Born into a middle-class family in Delfshaven, now a borough of Rotterdam, van Dongen began his artistic education at the age of 16, enrolling at the Academy of Fine Arts in Rotterdam. During this youthful phase of his career, van Dongen would draw scenes of sailors and prostitutes, whom he observed in the city's Red Quarter.
Van Dongen began exhibiting his artistic compositions in Paris at the turn of the century; indeed, here he contributed to the controversial exhibition of the 1905 Salon d'Automne, at which the critic Louis Vauxcelles entitled the participating artists 'fauves', or 'wild beasts', a dismissal which ironically became used as the name of their movement. At this time, van Dongen considered himself as part of an avant-garde revival of painting, which fractured the dominant style of Neo-Impressionism. He joined a group of painters including Maurice de Vlaminck, Othon Friesz, Henri Rousseau, Robert Delaunay, Albert Marquet and Édouard Vuillard.

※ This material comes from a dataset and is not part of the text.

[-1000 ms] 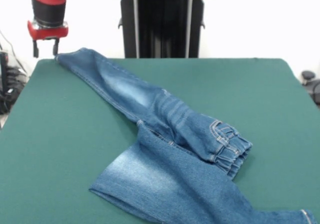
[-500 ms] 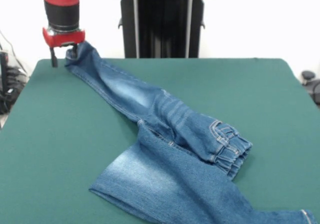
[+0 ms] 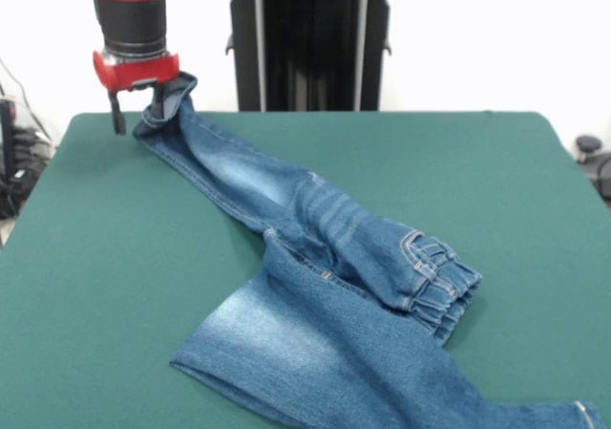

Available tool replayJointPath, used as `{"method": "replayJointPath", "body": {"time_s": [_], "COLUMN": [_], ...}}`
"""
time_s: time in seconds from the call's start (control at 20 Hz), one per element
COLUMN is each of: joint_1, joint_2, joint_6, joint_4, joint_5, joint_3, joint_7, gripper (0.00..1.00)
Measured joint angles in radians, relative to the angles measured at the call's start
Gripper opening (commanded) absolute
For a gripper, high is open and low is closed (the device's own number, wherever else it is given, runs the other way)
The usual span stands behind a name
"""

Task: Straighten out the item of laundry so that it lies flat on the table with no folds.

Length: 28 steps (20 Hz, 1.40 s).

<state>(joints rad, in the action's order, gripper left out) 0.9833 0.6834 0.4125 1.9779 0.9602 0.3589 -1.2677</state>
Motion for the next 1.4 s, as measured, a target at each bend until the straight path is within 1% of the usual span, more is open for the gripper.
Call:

At the conclusion of the First World War, van Dongen fully embraced Fauvist style he had tended towards in his youth and developed a palette of vibrant hues, which he employed in his highly-demanded portraits of the French bourgeoisie. At this zenith of his success, van Dongen painted subjects including the Parisian actress and model Arletty, Jean Louis Barthou, the former Prime Minister of France, and Leopold III of Belgium.

Between 1926 and 1927, in recognition of his services to art, van Dongen was made a Knight of the French Legion of Honour and a member of the Order of the Crown of Belgium. From 1958, van Dogen lived in Monaco, and he died there at his home in Monte Carlo in 1968.